* [Required work]: Within the material below, count how many lines contain "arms". Answer with only that number.
==== Data block
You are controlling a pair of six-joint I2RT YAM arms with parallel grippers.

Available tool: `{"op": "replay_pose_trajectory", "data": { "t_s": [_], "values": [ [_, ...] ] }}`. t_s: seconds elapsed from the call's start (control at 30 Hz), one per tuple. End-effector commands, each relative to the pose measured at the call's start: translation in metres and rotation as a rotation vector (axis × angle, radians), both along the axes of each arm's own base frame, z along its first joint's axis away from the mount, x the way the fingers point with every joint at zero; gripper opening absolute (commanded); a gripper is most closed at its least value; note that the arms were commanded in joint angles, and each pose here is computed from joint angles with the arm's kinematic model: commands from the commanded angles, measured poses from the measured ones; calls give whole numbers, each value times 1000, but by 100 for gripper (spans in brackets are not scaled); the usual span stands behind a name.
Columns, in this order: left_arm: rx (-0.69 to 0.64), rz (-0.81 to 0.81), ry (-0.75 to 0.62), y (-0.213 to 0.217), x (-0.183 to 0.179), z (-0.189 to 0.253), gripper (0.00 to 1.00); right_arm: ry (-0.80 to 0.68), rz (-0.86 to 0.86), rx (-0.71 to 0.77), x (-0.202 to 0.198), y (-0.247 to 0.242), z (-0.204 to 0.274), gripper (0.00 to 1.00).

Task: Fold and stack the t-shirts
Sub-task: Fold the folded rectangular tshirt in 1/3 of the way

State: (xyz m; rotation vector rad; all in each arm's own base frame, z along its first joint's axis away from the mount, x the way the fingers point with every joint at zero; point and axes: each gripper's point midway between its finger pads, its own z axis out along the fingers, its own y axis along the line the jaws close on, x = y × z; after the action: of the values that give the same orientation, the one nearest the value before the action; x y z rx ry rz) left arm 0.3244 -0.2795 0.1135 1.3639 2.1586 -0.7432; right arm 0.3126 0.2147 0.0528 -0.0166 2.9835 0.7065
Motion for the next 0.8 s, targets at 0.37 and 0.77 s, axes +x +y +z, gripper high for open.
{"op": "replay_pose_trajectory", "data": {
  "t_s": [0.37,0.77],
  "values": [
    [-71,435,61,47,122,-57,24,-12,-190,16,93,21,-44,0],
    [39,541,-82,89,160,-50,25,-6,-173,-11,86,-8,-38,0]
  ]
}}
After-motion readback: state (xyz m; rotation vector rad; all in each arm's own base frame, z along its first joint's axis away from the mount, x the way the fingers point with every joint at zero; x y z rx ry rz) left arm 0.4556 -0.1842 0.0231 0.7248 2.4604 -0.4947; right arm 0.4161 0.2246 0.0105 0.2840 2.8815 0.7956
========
* [Written solution]: 2